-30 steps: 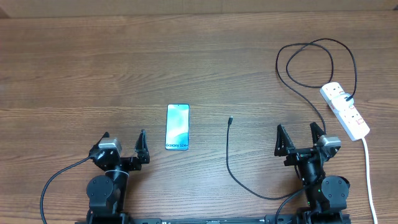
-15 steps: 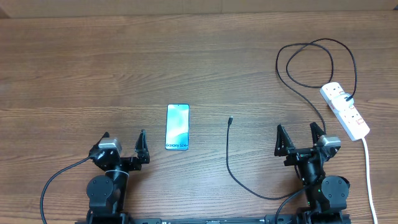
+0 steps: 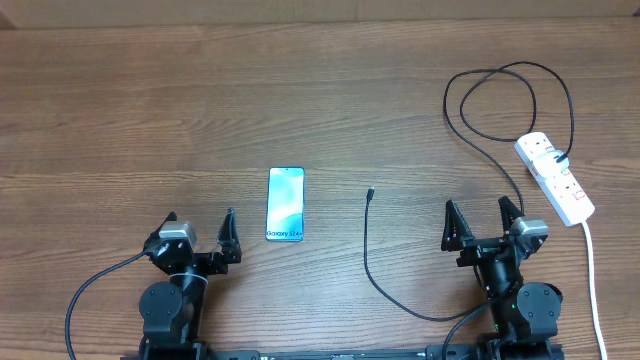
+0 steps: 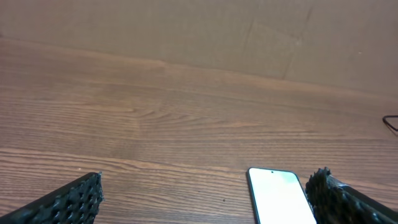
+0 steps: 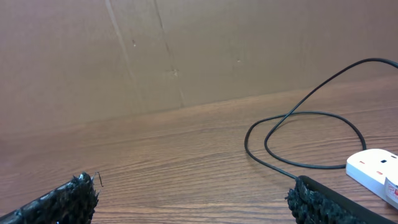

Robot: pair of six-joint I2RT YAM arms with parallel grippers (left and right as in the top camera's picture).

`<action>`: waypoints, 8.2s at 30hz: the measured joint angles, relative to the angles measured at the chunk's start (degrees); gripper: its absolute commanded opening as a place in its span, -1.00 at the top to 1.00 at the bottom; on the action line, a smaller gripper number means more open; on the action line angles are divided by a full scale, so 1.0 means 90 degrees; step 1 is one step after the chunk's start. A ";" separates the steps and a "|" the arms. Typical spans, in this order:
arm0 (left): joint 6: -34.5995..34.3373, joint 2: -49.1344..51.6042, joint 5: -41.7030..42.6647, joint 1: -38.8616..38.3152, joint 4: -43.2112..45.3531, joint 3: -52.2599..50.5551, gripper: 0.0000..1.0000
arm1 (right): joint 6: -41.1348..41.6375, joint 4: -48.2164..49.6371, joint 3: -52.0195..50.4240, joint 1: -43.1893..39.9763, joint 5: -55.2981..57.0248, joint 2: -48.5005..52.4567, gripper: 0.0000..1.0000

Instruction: Plug charger to phone and switch on socket

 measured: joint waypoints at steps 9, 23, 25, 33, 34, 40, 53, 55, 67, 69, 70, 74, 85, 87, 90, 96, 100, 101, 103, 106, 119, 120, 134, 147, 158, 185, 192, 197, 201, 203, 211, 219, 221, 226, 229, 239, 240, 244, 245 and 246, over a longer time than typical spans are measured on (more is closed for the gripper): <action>0.0002 0.0000 0.0117 0.0000 -0.0087 0.0024 -1.00 | 0.0000 0.0005 0.0000 0.0000 0.0000 0.0000 -1.00; 0.0549 0.0000 0.0189 0.0000 -0.1258 0.1236 -1.00 | -0.0002 0.0005 0.0000 0.0002 0.0000 0.0000 -1.00; 0.0546 0.0000 0.0192 0.0000 -0.1292 0.1394 -1.00 | 0.0000 0.0002 0.0000 0.0002 0.0002 0.0000 -1.00; 0.0549 0.0197 0.0219 0.0000 -0.1744 0.1994 -1.00 | 0.0000 0.0000 0.0000 0.0000 0.0000 0.0000 -1.00; 0.0549 0.0347 0.0223 0.0000 -0.1780 0.2149 -0.99 | -0.0005 0.0002 0.0000 0.0000 0.0000 0.0000 -1.00; 0.0549 0.1319 0.0236 0.0000 -0.1904 0.2953 -1.00 | -0.0002 0.0002 -0.0002 0.0000 0.0000 0.0000 -1.00; 0.0522 0.4476 0.0461 -0.0027 -0.3633 0.6018 -1.00 | -0.0002 -0.0002 0.0000 0.0000 0.0000 -0.0005 -1.00; 0.0481 0.4879 0.0498 -0.0112 -0.3912 0.6504 -1.00 | -0.0002 0.0000 0.0000 0.0000 0.0000 -0.0005 -1.00; 0.0352 0.7118 0.0617 -0.1513 -0.4884 0.7856 -0.99 | -0.0002 0.0000 -0.0002 0.0000 0.0000 -0.0005 -1.00; 0.0350 0.7380 0.0617 -0.1656 -0.4889 0.7856 -1.00 | -0.0002 0.0002 0.0000 0.0000 0.0000 -0.0005 -1.00; 0.0350 0.7475 0.0622 -0.1700 -0.4891 0.7856 -1.00 | -0.0002 0.0002 0.0000 0.0002 0.0000 -0.0005 -1.00; 0.0350 0.7847 0.0695 -0.1753 -0.5066 0.7859 -1.00 | -0.0002 0.0002 0.0000 0.0000 0.0000 -0.0005 -1.00; -0.0029 0.8837 0.0675 -0.1863 -0.5331 0.7859 -0.99 | -0.0005 0.0002 0.0000 0.0000 0.0000 -0.0005 -1.00; -0.0323 0.9017 0.0430 -0.1977 -0.5343 0.7859 -0.99 | -0.0005 0.0005 0.0000 0.0002 0.0000 -0.0005 -1.00; -0.0651 0.9333 0.0080 -0.2203 -0.5348 0.7859 -0.99 | -0.0002 0.0002 0.0000 0.0000 0.0000 -0.0005 -1.00; -0.0784 1.0088 -0.0226 -0.2623 -0.5372 0.7868 -1.00 | -0.0005 0.0005 0.0000 0.0000 0.0000 -0.0005 -1.00; -0.1129 1.0588 -0.0345 -0.2725 -0.5527 0.7871 -1.00 | -0.0002 0.0002 0.0000 0.0002 0.0000 -0.0005 -1.00; -0.1222 1.0700 -0.0372 -0.2722 -0.5535 0.7871 -0.99 | -0.0002 0.0002 0.0000 0.0000 0.0002 -0.0005 -1.00; -0.1350 1.0851 -0.0398 -0.2722 -0.5537 0.7871 -0.99 | -0.0002 0.0000 0.0000 0.0000 0.0000 -0.0005 -1.00; -0.1559 1.1038 -0.0420 -0.2722 -0.5566 0.7871 -0.99 | -0.0002 0.0005 0.0000 0.0000 0.0002 -0.0005 -1.00; -0.1872 1.1657 -0.0389 -0.2722 -0.5316 0.7871 -1.00 | -0.0002 0.0002 0.0000 0.0000 0.0000 -0.0005 -1.00; -0.1872 1.1698 -0.0381 -0.2722 -0.5270 0.7871 -0.99 | -0.0005 0.0000 0.0000 0.0002 0.0000 -0.0005 -0.99; -0.1795 1.1992 -0.0053 -0.2710 -0.5243 0.8034 -0.84 | -0.0002 0.0002 -0.0002 0.0000 0.0000 -0.0005 -1.00; -0.1484 1.2026 -0.0056 -0.2710 -0.5219 0.8072 -0.92 | -0.0002 0.0002 0.0000 0.0000 0.0000 -0.0005 -1.00; -0.1428 1.2026 -0.0083 -0.2713 -0.5170 0.8072 -0.89 | -0.0005 0.0002 -0.0002 0.0000 0.0000 -0.0005 -1.00; -0.1443 1.2024 -0.0100 -0.2681 -0.5059 0.8051 -0.59 | -0.0002 0.0002 0.0000 0.0000 0.0000 -0.0005 -1.00; -0.1537 1.1927 -0.0126 -0.2681 -0.4872 0.7898 -0.40 | -0.0002 0.0000 -0.0002 0.0000 0.0000 -0.0005 -1.00; -0.1610 1.1914 -0.0148 -0.2681 -0.4838 0.7890 -0.30 | -0.0005 0.0005 -0.0002 0.0000 0.0002 -0.0005 -1.00; -0.1676 1.1914 -0.0155 -0.2681 -0.4833 0.7890 -0.23 | -0.0005 0.0005 -0.0002 0.0002 0.0000 -0.0005 -1.00; -0.1683 1.1914 -0.0158 -0.2681 -0.4833 0.7890 -0.21 | -0.0005 0.0002 0.0000 0.0000 0.0000 -0.0005 -1.00; -0.1702 1.1914 -0.0158 -0.2681 -0.4840 0.7890 -0.21 | -0.0002 0.0000 0.0000 0.0002 0.0000 -0.0005 -0.99; -0.1710 1.1965 -0.0134 -0.2674 -0.5022 0.8007 -0.17 | -0.0002 0.0002 0.0000 0.0002 0.0002 -0.0005 -1.00; -0.1734 1.2036 -0.0107 -0.2662 -0.5214 0.8133 -0.15 | -0.0005 0.0000 0.0000 0.0000 0.0002 -0.0005 -1.00; -0.1780 1.2240 -0.0104 -0.2662 -0.5744 0.8485 -0.15 | -0.0002 0.0002 0.0000 0.0000 0.0000 -0.0005 -1.00; -0.1785 1.2344 -0.0097 -0.2650 -0.6132 0.8718 -0.15 | -0.0002 0.0002 0.0000 0.0000 0.0000 -0.0005 -1.00; -0.1802 1.2376 0.0078 -0.2625 -0.7002 0.9656 -0.15 | -0.0005 0.0002 0.0000 0.0000 0.0000 -0.0005 -1.00; -0.1802 1.2376 0.0107 -0.2625 -0.7074 0.9712 -0.15 | -0.0002 0.0000 0.0000 0.0000 0.0000 -0.0005 -1.00; -0.1802 1.2376 0.0192 -0.2625 -0.7550 0.9989 -0.15 | -0.0002 0.0002 -0.0002 0.0002 0.0000 -0.0005 -1.00; -0.1802 1.2376 0.0211 -0.2625 -0.7638 1.0059 -0.15 | -0.0005 0.0000 -0.0002 0.0002 0.0000 -0.0005 -1.00; -0.1802 1.2376 0.0231 -0.2625 -0.7711 1.0127 -0.15 | -0.0002 0.0000 -0.0002 0.0000 0.0000 -0.0005 -1.00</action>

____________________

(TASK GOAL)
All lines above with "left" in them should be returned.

(REPLY TO THE EXERCISE)
Robot: pair of six-joint I2RT YAM arms with parallel grippers (left and right as in the top camera's picture).
arm0 (left): joint 6: -34.5995..34.3373, joint 2: -49.1344..51.6042, joint 5: -41.7030..42.6647, joint 1: -38.8616..38.3152, joint 4: -43.2112..45.3531, joint 3: -52.2599..50.5551, gripper: 0.0000..1.0000

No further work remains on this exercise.